“O justo vive da fé” (Rm 1,17), escreveu S. Paulo aos romanos: está na Escritura. Exatamente como lá está, não há dúvida: a Escritura, diz Lutero, não necessita de ser ilustrada, nem esclarecida, seja pelo que for, seja por quem for, a Escritura diz e está dito que “o justo vive da fé”. Ponto final parágrafo.
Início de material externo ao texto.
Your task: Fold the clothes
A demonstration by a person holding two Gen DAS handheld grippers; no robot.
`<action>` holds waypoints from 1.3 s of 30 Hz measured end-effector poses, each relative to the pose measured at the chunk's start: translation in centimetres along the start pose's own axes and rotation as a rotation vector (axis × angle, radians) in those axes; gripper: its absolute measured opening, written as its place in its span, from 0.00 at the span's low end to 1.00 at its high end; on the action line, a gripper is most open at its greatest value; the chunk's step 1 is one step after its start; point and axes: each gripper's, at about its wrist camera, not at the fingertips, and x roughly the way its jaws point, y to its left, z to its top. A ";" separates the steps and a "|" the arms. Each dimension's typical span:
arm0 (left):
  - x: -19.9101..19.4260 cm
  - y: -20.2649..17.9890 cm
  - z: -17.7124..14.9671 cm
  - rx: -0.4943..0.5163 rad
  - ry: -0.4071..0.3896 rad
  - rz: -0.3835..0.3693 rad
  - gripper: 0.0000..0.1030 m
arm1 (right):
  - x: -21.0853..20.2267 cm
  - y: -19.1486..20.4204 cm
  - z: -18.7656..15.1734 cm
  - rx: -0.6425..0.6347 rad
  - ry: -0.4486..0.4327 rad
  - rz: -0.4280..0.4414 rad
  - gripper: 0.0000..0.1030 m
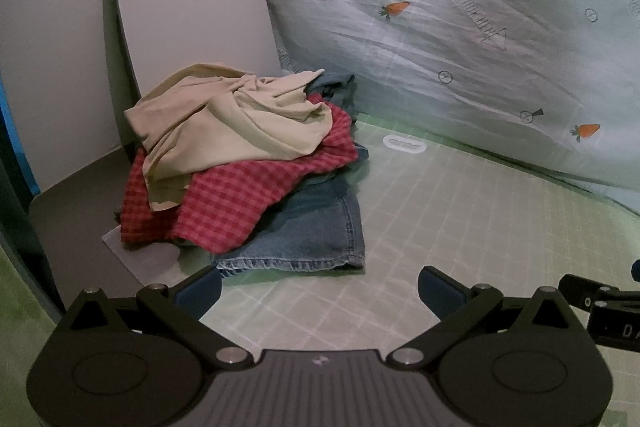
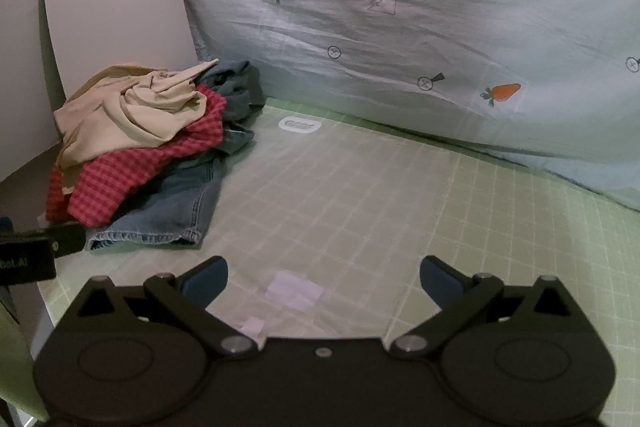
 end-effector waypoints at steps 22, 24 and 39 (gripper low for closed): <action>10.3 7.1 6.1 -0.131 0.065 0.098 1.00 | 11.9 6.5 7.2 -0.068 0.001 0.089 1.00; 12.1 8.0 7.1 -0.154 0.076 0.117 0.99 | 14.0 7.6 8.5 -0.085 0.005 0.105 1.00; 23.4 17.1 14.5 -0.322 0.024 0.250 0.76 | 28.7 17.5 17.7 -0.161 -0.033 0.274 0.64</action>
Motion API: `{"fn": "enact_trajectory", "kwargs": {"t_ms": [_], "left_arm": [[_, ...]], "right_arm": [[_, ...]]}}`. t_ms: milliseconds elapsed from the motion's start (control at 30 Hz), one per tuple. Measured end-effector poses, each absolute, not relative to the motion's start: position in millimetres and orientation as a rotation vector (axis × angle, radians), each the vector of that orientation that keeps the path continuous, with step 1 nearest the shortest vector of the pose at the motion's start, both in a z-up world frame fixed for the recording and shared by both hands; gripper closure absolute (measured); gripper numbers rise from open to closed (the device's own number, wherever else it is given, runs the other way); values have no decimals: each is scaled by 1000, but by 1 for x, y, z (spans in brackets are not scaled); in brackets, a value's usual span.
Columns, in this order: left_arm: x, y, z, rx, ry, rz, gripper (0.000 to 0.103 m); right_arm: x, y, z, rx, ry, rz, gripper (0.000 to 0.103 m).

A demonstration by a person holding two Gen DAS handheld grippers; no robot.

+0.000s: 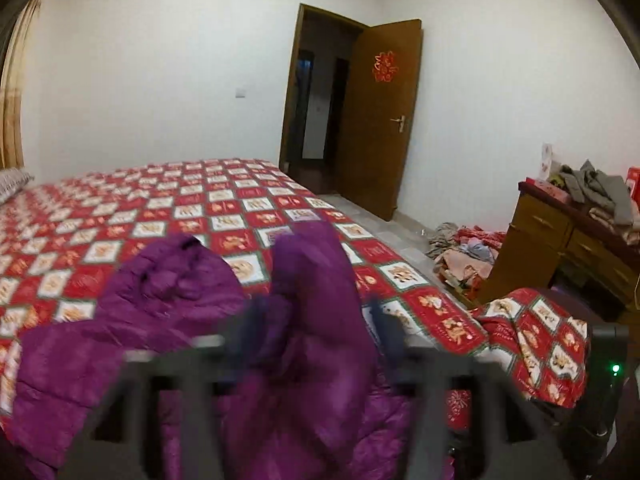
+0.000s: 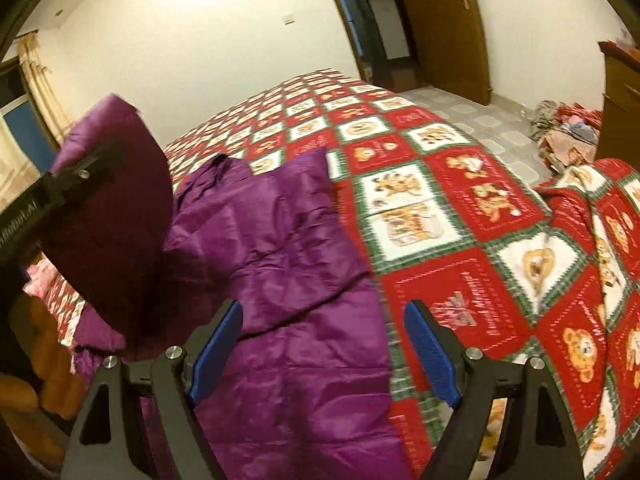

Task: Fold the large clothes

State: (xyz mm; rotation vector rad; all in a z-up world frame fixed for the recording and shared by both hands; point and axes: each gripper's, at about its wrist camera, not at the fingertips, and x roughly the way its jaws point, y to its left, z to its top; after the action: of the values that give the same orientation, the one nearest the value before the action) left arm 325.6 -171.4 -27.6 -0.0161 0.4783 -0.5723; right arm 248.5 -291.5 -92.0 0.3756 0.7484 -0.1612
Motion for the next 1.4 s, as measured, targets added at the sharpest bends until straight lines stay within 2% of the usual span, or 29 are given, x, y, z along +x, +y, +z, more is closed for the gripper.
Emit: {"fn": "enact_trajectory", "kwargs": {"t_ms": [33,67,233,400,533,667,700,733,800,833,1000,1167,1300,1400], "left_arm": [[324,-170,-30,-27,477,-562,6],[324,-173,-31,-33,480,-558,0],[318,-160,-46,-1,584,-542,0],[324,-119,-60,24,637,-400,0],[356,-80,-68,29,707,-195,0],[378,-46,-86,87,685,-20,0],[383,-38,-93,96,692,17,0],[387,-30,-100,98,706,43,1],[394,-14,-116,96,744,98,9],[397,-5,-124,90,767,126,12],[394,43,-139,-5,790,224,11],[401,72,-145,-65,827,248,10],[396,62,-125,20,781,213,10],[392,56,-109,-2,738,179,10]], "right_arm": [[248,-295,-93,377,752,-175,20],[246,-297,-94,377,753,-180,20],[242,-304,-93,390,737,-202,20],[246,-279,-60,277,626,-139,20],[283,-262,-63,241,677,-87,20],[303,-268,-87,265,755,-141,23],[309,-264,-96,249,785,-127,27],[313,-261,-104,237,809,-121,37],[324,-254,-121,221,866,-111,45],[330,-250,-128,220,885,-108,45],[354,-217,-136,204,895,-35,45],[376,-181,-145,69,901,-5,44],[373,-184,-134,25,912,-17,45],[355,-188,-109,-4,820,-35,45]]}}
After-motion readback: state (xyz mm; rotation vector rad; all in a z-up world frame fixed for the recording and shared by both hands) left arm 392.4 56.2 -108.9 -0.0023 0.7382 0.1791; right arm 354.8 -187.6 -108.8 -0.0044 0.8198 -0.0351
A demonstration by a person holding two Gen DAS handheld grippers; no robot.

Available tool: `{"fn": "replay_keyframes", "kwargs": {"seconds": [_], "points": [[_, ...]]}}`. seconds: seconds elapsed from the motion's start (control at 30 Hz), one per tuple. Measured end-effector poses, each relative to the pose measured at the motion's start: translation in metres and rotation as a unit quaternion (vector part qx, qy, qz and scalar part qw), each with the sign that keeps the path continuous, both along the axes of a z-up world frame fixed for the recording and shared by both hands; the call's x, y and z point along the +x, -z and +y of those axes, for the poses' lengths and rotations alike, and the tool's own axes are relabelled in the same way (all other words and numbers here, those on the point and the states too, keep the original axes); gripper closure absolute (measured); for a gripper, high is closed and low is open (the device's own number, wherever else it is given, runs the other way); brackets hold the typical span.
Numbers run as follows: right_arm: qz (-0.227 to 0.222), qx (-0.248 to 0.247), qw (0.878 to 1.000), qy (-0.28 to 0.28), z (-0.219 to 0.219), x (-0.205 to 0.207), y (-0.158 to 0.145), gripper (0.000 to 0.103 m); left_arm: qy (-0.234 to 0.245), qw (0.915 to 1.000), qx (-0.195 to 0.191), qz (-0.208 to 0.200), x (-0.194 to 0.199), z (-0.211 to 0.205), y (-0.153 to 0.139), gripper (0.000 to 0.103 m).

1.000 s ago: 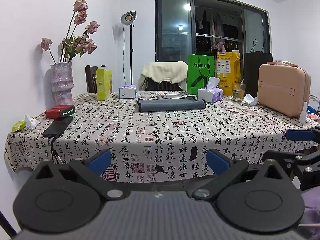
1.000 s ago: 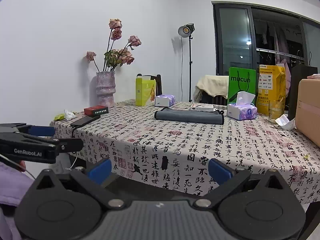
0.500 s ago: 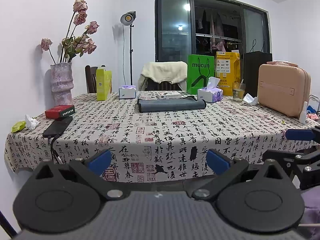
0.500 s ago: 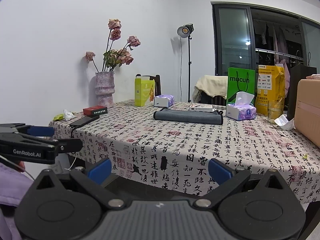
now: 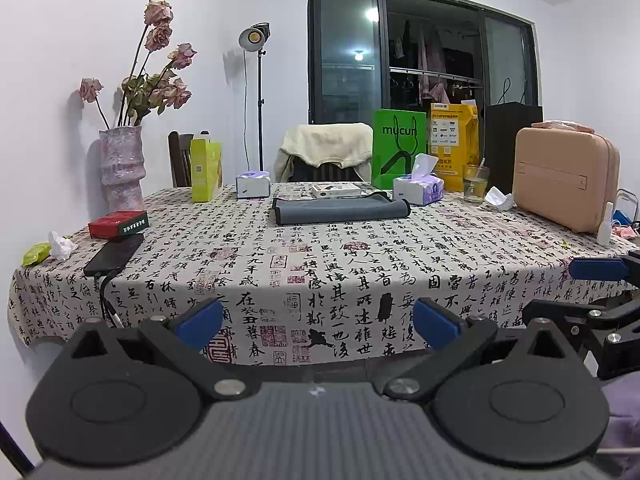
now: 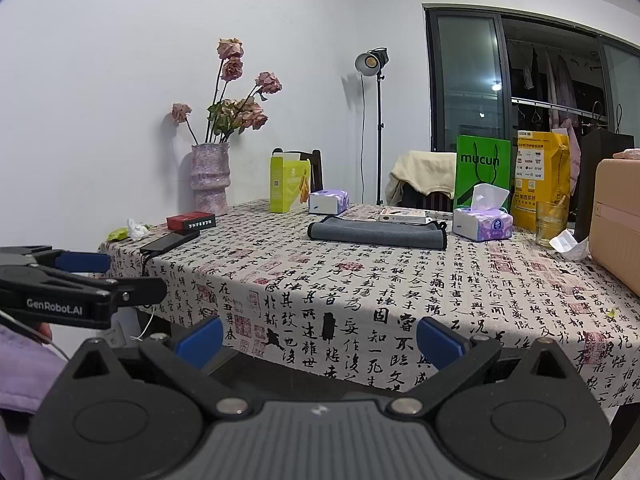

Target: Fold towel

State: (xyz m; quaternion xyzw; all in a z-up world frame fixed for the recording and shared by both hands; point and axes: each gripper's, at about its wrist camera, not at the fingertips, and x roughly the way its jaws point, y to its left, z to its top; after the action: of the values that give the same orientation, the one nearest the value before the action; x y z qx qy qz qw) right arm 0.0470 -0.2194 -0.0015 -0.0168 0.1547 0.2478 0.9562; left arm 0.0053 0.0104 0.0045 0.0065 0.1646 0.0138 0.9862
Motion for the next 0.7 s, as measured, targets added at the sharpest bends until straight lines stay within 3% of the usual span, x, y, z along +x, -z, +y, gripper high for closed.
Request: {"fn": "replay_keyframes", "kwargs": {"seconds": [0.7], "points": [[-0.005, -0.001, 1.0, -0.003, 0.0012, -0.0008, -0.0014, 0.0, 0.0, 1.0, 0.003, -0.005, -0.0013, -0.0023, -0.002, 0.0]]}}
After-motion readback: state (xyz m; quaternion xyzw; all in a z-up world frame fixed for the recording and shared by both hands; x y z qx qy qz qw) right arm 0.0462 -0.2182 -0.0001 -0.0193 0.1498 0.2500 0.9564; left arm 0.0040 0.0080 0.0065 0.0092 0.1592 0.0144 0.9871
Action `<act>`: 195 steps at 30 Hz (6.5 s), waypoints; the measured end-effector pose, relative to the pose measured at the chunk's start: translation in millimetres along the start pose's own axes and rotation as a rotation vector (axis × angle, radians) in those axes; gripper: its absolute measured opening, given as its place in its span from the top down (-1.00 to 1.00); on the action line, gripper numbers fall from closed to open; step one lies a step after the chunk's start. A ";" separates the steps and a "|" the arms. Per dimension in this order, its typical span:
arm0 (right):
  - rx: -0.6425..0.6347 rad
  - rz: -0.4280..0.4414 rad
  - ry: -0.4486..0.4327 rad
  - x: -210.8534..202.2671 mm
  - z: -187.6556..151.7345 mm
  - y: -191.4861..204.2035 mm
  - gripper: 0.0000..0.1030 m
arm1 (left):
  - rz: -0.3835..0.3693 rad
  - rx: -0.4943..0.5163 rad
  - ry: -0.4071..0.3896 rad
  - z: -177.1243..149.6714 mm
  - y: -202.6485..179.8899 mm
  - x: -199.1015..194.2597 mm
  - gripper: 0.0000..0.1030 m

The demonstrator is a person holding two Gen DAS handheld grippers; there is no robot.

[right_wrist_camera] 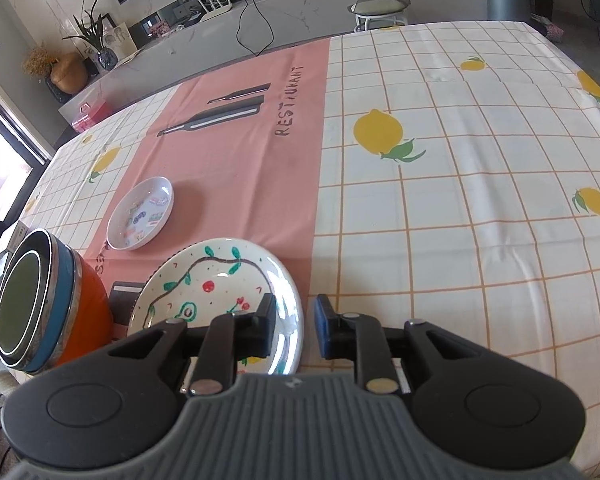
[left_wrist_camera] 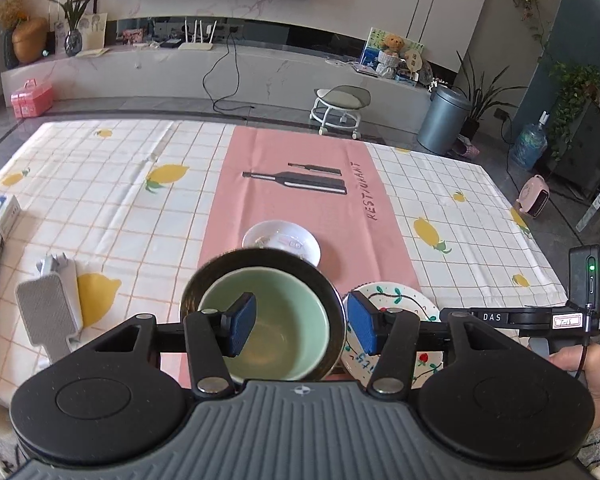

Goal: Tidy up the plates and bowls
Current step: 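Move the right gripper to the small white sticker-print plate, then close the right gripper on the sticker plate rim and lift it, then lower the sticker plate onto the Fruity plate and open the right gripper, then move the right gripper from the plates to the bowl stack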

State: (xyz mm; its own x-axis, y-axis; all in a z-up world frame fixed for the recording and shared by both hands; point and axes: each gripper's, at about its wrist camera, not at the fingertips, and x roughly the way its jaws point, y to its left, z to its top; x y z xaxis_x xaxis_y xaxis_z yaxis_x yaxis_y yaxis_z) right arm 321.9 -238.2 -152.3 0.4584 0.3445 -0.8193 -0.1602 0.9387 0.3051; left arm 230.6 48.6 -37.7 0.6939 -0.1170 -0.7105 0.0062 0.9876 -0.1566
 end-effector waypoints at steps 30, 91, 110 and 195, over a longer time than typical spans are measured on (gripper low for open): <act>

Por isso, entre o Homem e Deus, não é necessária mediação alguma. Não há nenhum sacerdócio especial (papas, bispos, cardeais, cónegos, abades, curas, reitores e capelães, etc), basta o que difere um presbítero de um batizado. Não precisamos nem de um ”papa romano” como não precisamos de tantos sacramentos, bastam o Batismo e a Eucaristia. De mais nenhum fala a Escritura. O “sacrifício da missa” — eu de facto aprendi na catequese que a missa é a “repetição incruenta do sacrifício da cruz”! — é a mais grave e horrível invenção que apareceu na Igreja romana, quando basta a Eucaristia, a celebração da ceia, em recordação da paixão e morte do Senhor. Nada de missas e missinhas por tudo e por nada.
Com tudo isto e muito mais, estava já aberta a porta ao “livre exame”, que afirmava que todo o cristão era livre de interpretar a Escritura.
E com isto Lutero tentou limpar do mundo eclesial tudo o que lhe pareceu que estava a mais. Digamos que quase em tudo tinha razão; mas não foi capaz de controlar a velocidade com que tudo aconteceu.
Posso contar, por exemplo, porque é que ele se casou, tinha já 37 anos? Ensinava que o casamento é um mandamento absoluto e universal de Deus, uma necessidade da natureza humana. Mas ensinava também que o casamento não era um sacramento, não constava na Escritura. Para ele, o casamento competia ao Direito civil, não ao eclesiástico. Então…, Se é como dizes, porque não te casas? Instado por alunos e amigos, resolveu-se. Casou e teve 6 filhos, 3 rapazes e 3 raparigas.
Lutero lutou por uma Igreja limpa, e não institucional. A Igreja do seu tempo, aquela que ele conheceu quando foi a Roma e aquela outra, mais política que religiosa, da sua Saxónia, estava cheia de lixo.
Lutero quis fazer o que, muito mais tarde, João XXIII tentou quando surpreendeu o mundo e lhe disse que reuniria um Concílio ecuménico nestes termos: “Vou abrir a janela da Igreja para que possamos ver o que acontece do lado de fora e para que o mundo possa ver o que acontece na nossa casa”
Lutero era um homem profundamente religioso, espiritual, na linha da melhor tradição germânica (são do seu tempo grandes figuras com quem contactou: Erasmo, Eck, Hus, Muntzer, Melanchthon, Zuinglio, …), muito mais religioso que todos os papas, bispos e padres do seu tempo, todos juntos. Soube testemunhar o Evangelho com força e convicção, génio verdadeiramente vulcânico e arrasador (“eu não faço nada a meias”, dizia).
Tinha defeitos? Sim, tinha. Primeiro, era alemão, embora ainda não houvesse propriamente uma Alemanha (no seu tempo havia uma Saxónia composta de tribos germânicas), sofria de um egotismo exagerado: tudo nele era filtrado pelo EU, livre e independente, verdadeiro “imperialismo do sujeito”; só o seu ponto de vista lhe parecia certo e verdadeiro, critério da Verdade. Mercê desse subjetivismo foi um radical. “Doctor hiperbolicus” lhe chamou Erasmo que também o disse “capaz de grandes intuições”.
Harnack (1851-1930), teólogo e historiador alemão do século passado deixou escrito que “o orgulho de Lutero consistiu em ter sido mais sério que os seus contemporâneos. Lutero deu sobejas provas de humildade. Houve também, é certo, um Lutero arrogante e provocador. Mas, numa época em que a violência era de regra e a grosseria reação corrente, que esperar de Lutero depois de o Núncio Alexandro (1480-1542) o ter mimoseado com extrema violência e grosseria chamando-lhe novo Ario, basilisco, novo Maomé, Satanás, cão, assassino e animal…”?
Lutero reagiu e ultrapassou os seus adversários num crescendo inaudito. E quanto mais o atacavam, mais ele se opunha à igreja romana.